## What you will do
Using the listing that follows, filter out every line lacking the string "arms" and return the rest.

## Source material
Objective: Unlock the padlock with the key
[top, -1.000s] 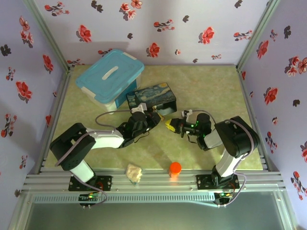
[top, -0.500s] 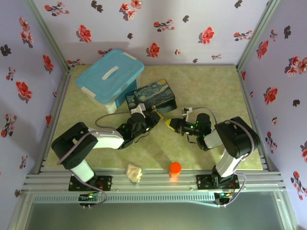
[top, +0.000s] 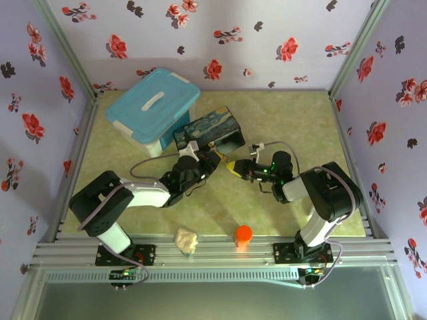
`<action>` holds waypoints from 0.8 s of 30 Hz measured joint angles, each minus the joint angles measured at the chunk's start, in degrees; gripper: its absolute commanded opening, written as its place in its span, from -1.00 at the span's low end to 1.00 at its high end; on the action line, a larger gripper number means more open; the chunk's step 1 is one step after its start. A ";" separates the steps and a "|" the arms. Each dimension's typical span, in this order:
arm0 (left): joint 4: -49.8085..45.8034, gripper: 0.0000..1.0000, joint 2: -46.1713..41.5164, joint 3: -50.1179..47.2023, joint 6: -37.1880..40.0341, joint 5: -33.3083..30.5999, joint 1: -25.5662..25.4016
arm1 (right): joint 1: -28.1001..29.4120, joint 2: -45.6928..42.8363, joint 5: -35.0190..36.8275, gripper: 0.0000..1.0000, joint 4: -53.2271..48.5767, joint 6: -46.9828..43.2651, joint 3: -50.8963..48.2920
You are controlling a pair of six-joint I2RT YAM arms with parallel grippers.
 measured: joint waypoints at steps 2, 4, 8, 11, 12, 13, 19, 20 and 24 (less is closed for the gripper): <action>-1.42 -1.00 -0.52 0.42 0.98 -0.02 0.02 | -0.04 -0.20 -0.22 -1.00 -0.46 0.59 0.13; -3.41 -1.00 -1.38 0.90 1.64 0.00 0.02 | -0.26 -0.09 -0.72 -1.00 -0.76 1.44 0.42; -5.99 -1.00 -2.78 1.27 2.91 0.04 0.02 | -1.86 2.99 -4.50 -1.00 0.46 2.69 2.10; -7.04 -1.00 -2.78 1.25 3.50 0.44 0.02 | -2.21 4.59 -6.25 -1.00 1.38 2.71 2.40; -7.17 -1.00 -2.78 1.25 3.54 0.52 0.02 | -2.23 4.72 -6.49 -1.00 1.40 2.73 2.40; -7.17 -1.00 -2.75 1.25 3.54 0.57 0.02 | -2.29 4.79 -6.62 -0.99 1.44 2.73 2.40; -5.62 -1.00 -0.96 1.27 3.52 0.92 0.00 | -3.17 5.81 -6.67 -0.80 1.44 2.75 2.38; -5.44 -1.00 -0.55 1.29 3.52 0.98 0.00 | -3.17 6.05 -6.56 -0.80 1.42 2.95 2.38; -5.46 -1.00 -0.17 1.40 3.52 2.67 -0.04 | -3.17 6.38 -5.38 -0.72 1.44 3.10 2.38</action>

## Response
`<action>` holds waypoints from 0.8 s of 30 Hz measured joint angles, each minus the joint angles measured at the chunk's start, in degrees; gripper: its absolute commanded opening, written as its place in its span, from -1.00 at the span's low end to 1.00 at its high end; on the action line, a larger gripper number means more open; the chunk's step 1 is one step after its start. A ";" separates the steps and a "|" the arms. Each dimension's typical span, in this order:
You are controlling a pair of six-joint I2RT YAM arms with parallel grippers.

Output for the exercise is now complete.